[Exercise]
Set down, word for word, every line of the material below from the one containing "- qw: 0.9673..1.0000" through the one containing "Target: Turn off", but none of its pictures.
···
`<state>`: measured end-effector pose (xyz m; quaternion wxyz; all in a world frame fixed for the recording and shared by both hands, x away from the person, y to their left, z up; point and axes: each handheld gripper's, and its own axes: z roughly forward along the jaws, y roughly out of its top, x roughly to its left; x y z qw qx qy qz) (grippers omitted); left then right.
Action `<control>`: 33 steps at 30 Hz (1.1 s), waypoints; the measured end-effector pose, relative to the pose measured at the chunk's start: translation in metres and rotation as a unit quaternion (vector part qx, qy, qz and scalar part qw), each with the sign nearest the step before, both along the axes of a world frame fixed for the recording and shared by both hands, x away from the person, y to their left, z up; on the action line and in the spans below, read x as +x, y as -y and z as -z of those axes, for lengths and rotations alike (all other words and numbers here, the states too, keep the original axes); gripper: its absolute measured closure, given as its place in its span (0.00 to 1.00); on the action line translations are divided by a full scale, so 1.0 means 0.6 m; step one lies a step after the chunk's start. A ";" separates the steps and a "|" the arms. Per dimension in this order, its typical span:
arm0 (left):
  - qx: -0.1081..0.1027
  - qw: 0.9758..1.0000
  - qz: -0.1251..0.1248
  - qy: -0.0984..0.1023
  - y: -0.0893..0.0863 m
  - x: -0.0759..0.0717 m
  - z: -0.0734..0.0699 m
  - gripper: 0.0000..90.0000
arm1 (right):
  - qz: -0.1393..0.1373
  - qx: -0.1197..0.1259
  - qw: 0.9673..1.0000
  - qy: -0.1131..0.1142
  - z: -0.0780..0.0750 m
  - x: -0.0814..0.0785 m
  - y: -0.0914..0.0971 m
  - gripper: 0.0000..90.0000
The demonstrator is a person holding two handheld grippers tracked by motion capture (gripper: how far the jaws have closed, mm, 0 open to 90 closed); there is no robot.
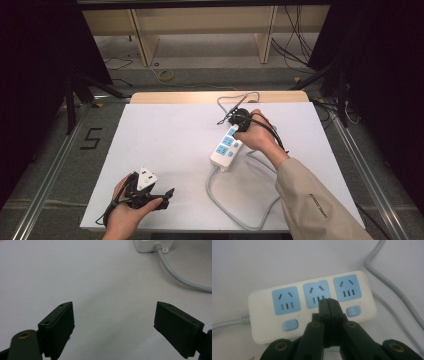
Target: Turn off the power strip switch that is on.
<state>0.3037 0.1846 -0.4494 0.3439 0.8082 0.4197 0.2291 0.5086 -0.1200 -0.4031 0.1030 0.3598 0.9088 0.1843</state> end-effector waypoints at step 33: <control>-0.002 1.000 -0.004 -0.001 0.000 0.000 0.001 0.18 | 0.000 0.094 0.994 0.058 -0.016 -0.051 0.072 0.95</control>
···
[Exercise solution]
  - qw: 0.9673..1.0000
  - qy: -0.1131..0.1142
  - z: -0.0780..0.0750 m
  - x: -0.0814..0.0785 m
  - y: -0.0914..0.0971 m
  - gripper: 0.0000..90.0000
The demonstrator is a person holding two handheld grippers tracked by motion capture (gripper: how far the jaws have closed, mm, 0 open to 90 closed); there is no robot.
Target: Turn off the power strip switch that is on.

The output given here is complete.